### WHAT IS REQUIRED:
Below are some records. Print all of them exactly as they appear.

### DATA PROVIDED:
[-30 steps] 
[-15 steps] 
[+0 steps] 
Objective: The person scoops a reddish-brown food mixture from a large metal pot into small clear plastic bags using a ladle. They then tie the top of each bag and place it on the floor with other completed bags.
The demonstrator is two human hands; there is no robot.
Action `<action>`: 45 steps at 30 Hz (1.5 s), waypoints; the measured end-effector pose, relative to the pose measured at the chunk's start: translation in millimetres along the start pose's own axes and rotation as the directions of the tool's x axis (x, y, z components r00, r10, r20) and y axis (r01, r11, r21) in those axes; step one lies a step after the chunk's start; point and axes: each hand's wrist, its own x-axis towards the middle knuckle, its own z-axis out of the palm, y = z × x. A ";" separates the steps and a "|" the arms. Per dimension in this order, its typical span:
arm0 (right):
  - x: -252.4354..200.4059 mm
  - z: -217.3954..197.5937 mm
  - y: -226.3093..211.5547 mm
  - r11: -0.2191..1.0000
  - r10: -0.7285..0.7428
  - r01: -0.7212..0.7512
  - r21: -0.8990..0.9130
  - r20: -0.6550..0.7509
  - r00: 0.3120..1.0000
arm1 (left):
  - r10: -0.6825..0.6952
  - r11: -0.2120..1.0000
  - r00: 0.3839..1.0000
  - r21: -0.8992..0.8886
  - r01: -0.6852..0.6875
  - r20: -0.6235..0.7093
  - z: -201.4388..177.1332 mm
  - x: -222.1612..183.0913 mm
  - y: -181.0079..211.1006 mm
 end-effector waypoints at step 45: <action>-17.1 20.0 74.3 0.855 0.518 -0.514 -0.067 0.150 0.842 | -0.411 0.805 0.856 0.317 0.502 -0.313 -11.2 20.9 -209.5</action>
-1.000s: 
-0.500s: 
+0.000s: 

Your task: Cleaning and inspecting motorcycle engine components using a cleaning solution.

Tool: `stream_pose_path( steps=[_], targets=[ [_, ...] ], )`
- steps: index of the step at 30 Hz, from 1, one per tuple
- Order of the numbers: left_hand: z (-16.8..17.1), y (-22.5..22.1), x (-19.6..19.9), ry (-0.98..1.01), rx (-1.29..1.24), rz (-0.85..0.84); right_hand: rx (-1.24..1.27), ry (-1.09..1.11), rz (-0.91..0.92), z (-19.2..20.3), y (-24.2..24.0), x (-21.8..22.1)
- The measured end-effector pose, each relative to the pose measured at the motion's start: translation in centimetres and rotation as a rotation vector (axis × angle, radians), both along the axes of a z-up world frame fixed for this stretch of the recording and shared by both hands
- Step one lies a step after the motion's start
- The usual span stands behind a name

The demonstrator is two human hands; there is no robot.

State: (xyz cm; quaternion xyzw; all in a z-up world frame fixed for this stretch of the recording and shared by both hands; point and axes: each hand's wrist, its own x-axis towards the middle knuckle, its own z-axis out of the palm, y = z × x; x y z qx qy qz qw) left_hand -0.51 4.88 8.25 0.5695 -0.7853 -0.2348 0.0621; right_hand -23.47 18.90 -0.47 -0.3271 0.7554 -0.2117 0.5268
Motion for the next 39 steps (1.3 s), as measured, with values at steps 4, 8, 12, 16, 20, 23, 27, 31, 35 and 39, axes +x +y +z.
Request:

### ANSWER:
[-30 steps] 
[-15 steps] 
[+0 steps] 
Objective: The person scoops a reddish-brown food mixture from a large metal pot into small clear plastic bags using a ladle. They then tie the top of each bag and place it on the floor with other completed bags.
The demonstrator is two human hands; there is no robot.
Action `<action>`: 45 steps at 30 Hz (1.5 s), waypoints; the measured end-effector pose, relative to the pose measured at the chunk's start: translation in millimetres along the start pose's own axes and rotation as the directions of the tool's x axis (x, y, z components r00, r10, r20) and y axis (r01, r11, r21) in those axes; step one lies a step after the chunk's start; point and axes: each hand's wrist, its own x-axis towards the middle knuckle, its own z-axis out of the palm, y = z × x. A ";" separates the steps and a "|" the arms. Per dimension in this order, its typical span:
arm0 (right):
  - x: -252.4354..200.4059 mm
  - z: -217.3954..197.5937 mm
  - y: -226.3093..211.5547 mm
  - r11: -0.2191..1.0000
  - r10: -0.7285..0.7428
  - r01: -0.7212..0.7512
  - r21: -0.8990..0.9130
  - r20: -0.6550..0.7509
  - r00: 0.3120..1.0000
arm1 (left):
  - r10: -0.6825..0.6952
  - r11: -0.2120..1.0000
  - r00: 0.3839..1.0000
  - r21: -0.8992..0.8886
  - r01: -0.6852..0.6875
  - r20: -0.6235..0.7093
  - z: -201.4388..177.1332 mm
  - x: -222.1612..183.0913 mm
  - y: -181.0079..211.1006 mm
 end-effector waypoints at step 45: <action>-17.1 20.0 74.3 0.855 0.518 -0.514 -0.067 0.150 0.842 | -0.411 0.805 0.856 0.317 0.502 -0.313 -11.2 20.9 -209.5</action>
-1.000s: 
-0.500s: 
+0.000s: 

Your task: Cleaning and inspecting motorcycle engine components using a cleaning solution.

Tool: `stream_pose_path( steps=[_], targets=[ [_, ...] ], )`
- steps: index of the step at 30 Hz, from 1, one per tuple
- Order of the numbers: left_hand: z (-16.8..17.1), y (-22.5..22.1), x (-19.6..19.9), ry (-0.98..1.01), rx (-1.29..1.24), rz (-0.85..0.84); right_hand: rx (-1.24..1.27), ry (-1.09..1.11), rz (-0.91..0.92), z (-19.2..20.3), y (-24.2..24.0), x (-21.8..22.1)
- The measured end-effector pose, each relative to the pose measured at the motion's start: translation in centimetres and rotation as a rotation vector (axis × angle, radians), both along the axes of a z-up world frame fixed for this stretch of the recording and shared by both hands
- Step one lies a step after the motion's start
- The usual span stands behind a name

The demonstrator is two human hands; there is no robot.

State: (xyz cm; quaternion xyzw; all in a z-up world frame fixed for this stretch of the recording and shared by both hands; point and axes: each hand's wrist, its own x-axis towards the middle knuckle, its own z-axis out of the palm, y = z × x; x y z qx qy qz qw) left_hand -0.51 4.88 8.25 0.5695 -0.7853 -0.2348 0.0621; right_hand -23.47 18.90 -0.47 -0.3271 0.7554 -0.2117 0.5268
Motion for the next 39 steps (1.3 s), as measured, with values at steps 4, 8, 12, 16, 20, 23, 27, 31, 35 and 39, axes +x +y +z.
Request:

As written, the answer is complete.